• [ACTION ITEM]:
Copy out exactly the lines below that run from the one holding "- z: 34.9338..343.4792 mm" to the one holding "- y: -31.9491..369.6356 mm", keeping both of those lines and no others.

[Start of Attachment]

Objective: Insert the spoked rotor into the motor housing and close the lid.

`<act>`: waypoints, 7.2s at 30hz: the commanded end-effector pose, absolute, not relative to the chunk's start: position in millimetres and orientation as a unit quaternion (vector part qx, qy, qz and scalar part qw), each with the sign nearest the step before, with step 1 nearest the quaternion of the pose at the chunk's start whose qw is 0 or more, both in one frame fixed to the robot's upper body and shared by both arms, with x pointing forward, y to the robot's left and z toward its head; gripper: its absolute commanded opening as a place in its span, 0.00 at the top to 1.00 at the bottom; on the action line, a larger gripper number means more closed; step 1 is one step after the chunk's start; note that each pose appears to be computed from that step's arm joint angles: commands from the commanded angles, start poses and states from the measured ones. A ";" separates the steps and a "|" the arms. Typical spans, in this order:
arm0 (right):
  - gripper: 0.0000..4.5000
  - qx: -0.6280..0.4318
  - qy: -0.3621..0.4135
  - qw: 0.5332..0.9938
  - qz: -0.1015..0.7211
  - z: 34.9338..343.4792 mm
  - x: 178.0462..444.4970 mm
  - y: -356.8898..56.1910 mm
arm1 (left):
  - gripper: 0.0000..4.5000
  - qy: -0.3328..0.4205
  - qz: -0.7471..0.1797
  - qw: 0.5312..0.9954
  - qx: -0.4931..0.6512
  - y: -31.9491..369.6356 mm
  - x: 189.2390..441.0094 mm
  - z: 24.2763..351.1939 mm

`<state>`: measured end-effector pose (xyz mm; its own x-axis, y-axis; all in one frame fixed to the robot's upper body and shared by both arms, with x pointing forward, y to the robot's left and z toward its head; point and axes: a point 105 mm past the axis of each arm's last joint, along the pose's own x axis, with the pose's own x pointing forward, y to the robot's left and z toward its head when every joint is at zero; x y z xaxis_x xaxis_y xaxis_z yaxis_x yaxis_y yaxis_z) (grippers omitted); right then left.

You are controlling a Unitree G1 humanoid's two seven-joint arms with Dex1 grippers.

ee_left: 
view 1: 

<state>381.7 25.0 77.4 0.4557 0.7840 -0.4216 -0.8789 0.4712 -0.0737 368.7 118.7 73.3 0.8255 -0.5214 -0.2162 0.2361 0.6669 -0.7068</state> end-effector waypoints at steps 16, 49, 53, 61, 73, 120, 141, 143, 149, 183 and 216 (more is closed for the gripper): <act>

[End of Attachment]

• [OUTPUT FOR THIS EXERCISE]:
  - z: 34.9338..343.4792 mm
  - x: 178.0462..444.4970 mm
  - y: -356.8898..56.1910 mm
arm1 (left):
  - gripper: 0.0000..4.5000
  - qy: -0.3328..0.4205
  - qz: -0.7471..0.1797
  - qw: 0.5312..0.9954
  - qx: -0.4931..0.6512
  - y: -31.9491..369.6356 mm

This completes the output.